> _Task to complete_
Return only those lines of the listing in which "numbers" appears.

================

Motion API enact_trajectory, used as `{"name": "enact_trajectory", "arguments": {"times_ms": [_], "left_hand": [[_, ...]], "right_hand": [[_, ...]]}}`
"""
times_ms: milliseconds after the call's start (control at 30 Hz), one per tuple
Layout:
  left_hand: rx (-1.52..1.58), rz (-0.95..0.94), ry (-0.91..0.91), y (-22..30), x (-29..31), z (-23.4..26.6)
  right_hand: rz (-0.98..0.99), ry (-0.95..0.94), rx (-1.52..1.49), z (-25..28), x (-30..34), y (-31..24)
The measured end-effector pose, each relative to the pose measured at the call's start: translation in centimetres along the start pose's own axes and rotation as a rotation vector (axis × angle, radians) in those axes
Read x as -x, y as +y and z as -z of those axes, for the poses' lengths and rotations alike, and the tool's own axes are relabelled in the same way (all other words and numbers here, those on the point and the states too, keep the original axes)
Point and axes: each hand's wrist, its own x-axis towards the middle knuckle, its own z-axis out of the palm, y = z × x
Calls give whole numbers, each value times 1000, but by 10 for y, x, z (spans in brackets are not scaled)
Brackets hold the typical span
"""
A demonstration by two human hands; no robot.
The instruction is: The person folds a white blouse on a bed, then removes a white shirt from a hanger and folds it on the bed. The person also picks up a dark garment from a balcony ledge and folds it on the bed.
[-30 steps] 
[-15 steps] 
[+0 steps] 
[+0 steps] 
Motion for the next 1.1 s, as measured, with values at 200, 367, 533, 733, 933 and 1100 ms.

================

> _The answer_
Read x as -x, y as +y and z as -z of those axes, for the poses' lengths and rotations alike, and the tool's own axes are relabelled in the same way (all other words and numbers here, those on the point and the states too, keep the original axes)
Calls give whole numbers, each value times 1000, but by 10 for y, x, z (spans in brackets are not scaled)

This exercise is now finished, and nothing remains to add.